START DATA TO EXAMINE

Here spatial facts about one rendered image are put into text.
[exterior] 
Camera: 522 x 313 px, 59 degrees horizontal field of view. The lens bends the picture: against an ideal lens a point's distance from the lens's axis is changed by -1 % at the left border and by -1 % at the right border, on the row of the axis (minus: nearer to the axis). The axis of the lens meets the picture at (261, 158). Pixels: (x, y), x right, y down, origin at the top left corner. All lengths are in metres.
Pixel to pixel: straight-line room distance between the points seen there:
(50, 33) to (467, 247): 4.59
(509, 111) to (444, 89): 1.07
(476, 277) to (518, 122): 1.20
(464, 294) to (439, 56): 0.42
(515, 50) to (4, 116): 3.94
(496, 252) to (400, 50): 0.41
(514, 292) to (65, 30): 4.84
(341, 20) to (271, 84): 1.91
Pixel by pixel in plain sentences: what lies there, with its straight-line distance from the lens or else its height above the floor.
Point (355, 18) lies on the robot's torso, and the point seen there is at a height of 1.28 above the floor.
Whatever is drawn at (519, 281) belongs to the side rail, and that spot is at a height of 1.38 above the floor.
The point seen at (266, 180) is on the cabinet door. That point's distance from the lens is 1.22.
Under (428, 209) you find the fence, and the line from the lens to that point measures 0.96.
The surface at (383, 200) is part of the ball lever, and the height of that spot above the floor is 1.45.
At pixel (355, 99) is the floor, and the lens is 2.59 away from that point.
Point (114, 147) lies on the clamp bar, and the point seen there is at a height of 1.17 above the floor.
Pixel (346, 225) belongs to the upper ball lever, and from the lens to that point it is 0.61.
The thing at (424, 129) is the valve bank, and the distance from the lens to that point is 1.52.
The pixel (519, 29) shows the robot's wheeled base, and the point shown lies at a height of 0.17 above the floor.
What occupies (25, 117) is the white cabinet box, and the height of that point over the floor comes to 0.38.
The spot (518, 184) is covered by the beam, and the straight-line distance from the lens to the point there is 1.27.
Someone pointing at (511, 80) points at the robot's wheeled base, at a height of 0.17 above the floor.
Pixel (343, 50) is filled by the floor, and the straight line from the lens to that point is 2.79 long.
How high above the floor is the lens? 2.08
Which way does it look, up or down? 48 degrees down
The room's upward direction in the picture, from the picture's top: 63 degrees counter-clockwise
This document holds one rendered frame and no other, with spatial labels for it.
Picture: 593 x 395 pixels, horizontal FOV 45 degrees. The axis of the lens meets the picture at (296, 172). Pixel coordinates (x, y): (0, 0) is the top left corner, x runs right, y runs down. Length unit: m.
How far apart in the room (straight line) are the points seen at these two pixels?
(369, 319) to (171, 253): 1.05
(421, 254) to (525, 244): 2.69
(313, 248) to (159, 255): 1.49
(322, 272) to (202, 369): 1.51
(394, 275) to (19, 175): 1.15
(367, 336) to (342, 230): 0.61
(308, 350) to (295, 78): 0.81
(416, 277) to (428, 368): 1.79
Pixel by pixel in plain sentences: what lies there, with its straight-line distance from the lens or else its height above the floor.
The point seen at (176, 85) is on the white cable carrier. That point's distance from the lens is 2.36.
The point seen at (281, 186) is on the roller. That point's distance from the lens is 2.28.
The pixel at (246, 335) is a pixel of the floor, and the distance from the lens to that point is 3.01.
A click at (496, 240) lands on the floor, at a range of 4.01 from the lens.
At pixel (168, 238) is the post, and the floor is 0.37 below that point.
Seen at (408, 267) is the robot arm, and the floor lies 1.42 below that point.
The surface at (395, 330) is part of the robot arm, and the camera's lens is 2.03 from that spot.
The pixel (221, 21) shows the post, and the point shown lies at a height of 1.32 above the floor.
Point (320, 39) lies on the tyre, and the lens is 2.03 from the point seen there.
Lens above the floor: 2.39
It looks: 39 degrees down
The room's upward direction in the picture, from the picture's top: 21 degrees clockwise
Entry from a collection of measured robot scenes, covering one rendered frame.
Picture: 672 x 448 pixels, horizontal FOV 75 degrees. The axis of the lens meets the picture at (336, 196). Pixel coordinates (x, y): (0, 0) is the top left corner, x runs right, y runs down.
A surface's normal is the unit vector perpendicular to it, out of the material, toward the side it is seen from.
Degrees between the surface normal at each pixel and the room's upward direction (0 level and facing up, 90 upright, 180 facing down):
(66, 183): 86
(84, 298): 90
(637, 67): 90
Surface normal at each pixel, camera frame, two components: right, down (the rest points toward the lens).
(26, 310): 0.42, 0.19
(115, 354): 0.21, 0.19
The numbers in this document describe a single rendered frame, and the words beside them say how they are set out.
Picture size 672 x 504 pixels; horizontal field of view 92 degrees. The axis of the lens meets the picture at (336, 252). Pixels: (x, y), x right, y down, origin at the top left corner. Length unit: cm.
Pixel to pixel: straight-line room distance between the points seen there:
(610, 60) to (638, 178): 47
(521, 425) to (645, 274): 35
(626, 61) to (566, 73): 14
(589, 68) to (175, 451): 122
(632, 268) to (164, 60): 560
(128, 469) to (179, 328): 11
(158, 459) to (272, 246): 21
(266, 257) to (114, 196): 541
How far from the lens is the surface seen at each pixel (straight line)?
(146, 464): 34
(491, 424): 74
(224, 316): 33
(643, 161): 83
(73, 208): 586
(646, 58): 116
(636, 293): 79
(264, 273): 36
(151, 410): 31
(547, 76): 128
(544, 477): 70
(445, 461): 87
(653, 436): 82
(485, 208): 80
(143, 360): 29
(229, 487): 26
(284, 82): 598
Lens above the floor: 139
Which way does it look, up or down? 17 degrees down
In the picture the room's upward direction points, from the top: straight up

END DATA TO EXAMINE

BRIEF: What is needed is an exact transcription of every entry.

ANSWER BELOW:
Here spatial facts about one rendered image are put into text.
[exterior] 
Camera: 522 x 313 px, 59 degrees horizontal field of view. The lens bends the picture: against an ideal lens a point's distance from the lens's axis is changed by -1 % at the left border and by -1 % at the right border, on the row of the axis (minus: nearer to the axis). The axis of the lens meets the picture at (261, 158). Pixels: (x, y), x right, y down, origin at the top left corner. All lengths are in metres.
Pixel to pixel: straight-line room distance between the points seen there:
(50, 33) to (467, 247): 4.59
(509, 111) to (444, 89): 1.07
(476, 277) to (518, 122): 1.20
(464, 294) to (439, 56): 0.42
(515, 50) to (4, 116): 3.94
(496, 252) to (400, 50): 0.41
(514, 292) to (65, 30): 4.84
(341, 20) to (271, 84): 1.91
Pixel by pixel in plain sentences: what lies there, with its straight-line distance from the lens or else its height above the floor.
Point (355, 18) lies on the robot's torso, and the point seen there is at a height of 1.28 above the floor.
Whatever is drawn at (519, 281) belongs to the side rail, and that spot is at a height of 1.38 above the floor.
The point seen at (266, 180) is on the cabinet door. That point's distance from the lens is 1.22.
Under (428, 209) you find the fence, and the line from the lens to that point measures 0.96.
The surface at (383, 200) is part of the ball lever, and the height of that spot above the floor is 1.45.
At pixel (355, 99) is the floor, and the lens is 2.59 away from that point.
Point (114, 147) lies on the clamp bar, and the point seen there is at a height of 1.17 above the floor.
Pixel (346, 225) belongs to the upper ball lever, and from the lens to that point it is 0.61.
The thing at (424, 129) is the valve bank, and the distance from the lens to that point is 1.52.
The pixel (519, 29) shows the robot's wheeled base, and the point shown lies at a height of 0.17 above the floor.
What occupies (25, 117) is the white cabinet box, and the height of that point over the floor comes to 0.38.
The spot (518, 184) is covered by the beam, and the straight-line distance from the lens to the point there is 1.27.
Someone pointing at (511, 80) points at the robot's wheeled base, at a height of 0.17 above the floor.
Pixel (343, 50) is filled by the floor, and the straight line from the lens to that point is 2.79 long.
How high above the floor is the lens? 2.08
Which way does it look, up or down? 48 degrees down
The room's upward direction in the picture, from the picture's top: 63 degrees counter-clockwise
This document holds one rendered frame and no other, with spatial labels for it.
Picture: 593 x 395 pixels, horizontal FOV 45 degrees. The axis of the lens meets the picture at (296, 172). Pixel coordinates (x, y): (0, 0) is the top left corner, x runs right, y runs down. Length unit: m.
How far apart in the room (straight line) are the points seen at these two pixels?
(369, 319) to (171, 253): 1.05
(421, 254) to (525, 244): 2.69
(313, 248) to (159, 255): 1.49
(322, 272) to (202, 369): 1.51
(394, 275) to (19, 175): 1.15
(367, 336) to (342, 230): 0.61
(308, 350) to (295, 78): 0.81
(416, 277) to (428, 368): 1.79
Pixel by pixel in plain sentences: what lies there, with its straight-line distance from the lens or else its height above the floor.
The point seen at (176, 85) is on the white cable carrier. That point's distance from the lens is 2.36.
The point seen at (281, 186) is on the roller. That point's distance from the lens is 2.28.
The pixel at (246, 335) is a pixel of the floor, and the distance from the lens to that point is 3.01.
A click at (496, 240) lands on the floor, at a range of 4.01 from the lens.
At pixel (168, 238) is the post, and the floor is 0.37 below that point.
Seen at (408, 267) is the robot arm, and the floor lies 1.42 below that point.
The surface at (395, 330) is part of the robot arm, and the camera's lens is 2.03 from that spot.
The pixel (221, 21) shows the post, and the point shown lies at a height of 1.32 above the floor.
Point (320, 39) lies on the tyre, and the lens is 2.03 from the point seen there.
Lens above the floor: 2.39
It looks: 39 degrees down
The room's upward direction in the picture, from the picture's top: 21 degrees clockwise
Entry from a collection of measured robot scenes, covering one rendered frame.
Picture: 672 x 448 pixels, horizontal FOV 75 degrees. The axis of the lens meets the picture at (336, 196). Pixel coordinates (x, y): (0, 0) is the top left corner, x runs right, y runs down.
A surface's normal is the unit vector perpendicular to it, out of the material, toward the side it is seen from.
Degrees between the surface normal at each pixel and the room's upward direction (0 level and facing up, 90 upright, 180 facing down):
(66, 183): 86
(84, 298): 90
(637, 67): 90
Surface normal at each pixel, camera frame, two components: right, down (the rest points toward the lens).
(26, 310): 0.42, 0.19
(115, 354): 0.21, 0.19
The numbers in this document describe a single rendered frame, and the words beside them say how they are set out.
Picture size 672 x 504 pixels; horizontal field of view 92 degrees. The axis of the lens meets the picture at (336, 252). Pixels: (x, y), x right, y down, origin at the top left corner. Length unit: cm.
Pixel to pixel: straight-line room distance between the points seen there:
(610, 60) to (638, 178): 47
(521, 425) to (645, 274): 35
(626, 61) to (566, 73): 14
(589, 68) to (175, 451): 122
(632, 268) to (164, 60): 560
(128, 469) to (179, 328): 11
(158, 459) to (272, 246): 21
(266, 257) to (114, 196): 541
How far from the lens is the surface seen at each pixel (straight line)?
(146, 464): 34
(491, 424): 74
(224, 316): 33
(643, 161): 83
(73, 208): 586
(646, 58): 116
(636, 293): 79
(264, 273): 36
(151, 410): 31
(547, 76): 128
(544, 477): 70
(445, 461): 87
(653, 436): 82
(485, 208): 80
(143, 360): 29
(229, 487): 26
(284, 82): 598
Lens above the floor: 139
Which way does it look, up or down? 17 degrees down
In the picture the room's upward direction points, from the top: straight up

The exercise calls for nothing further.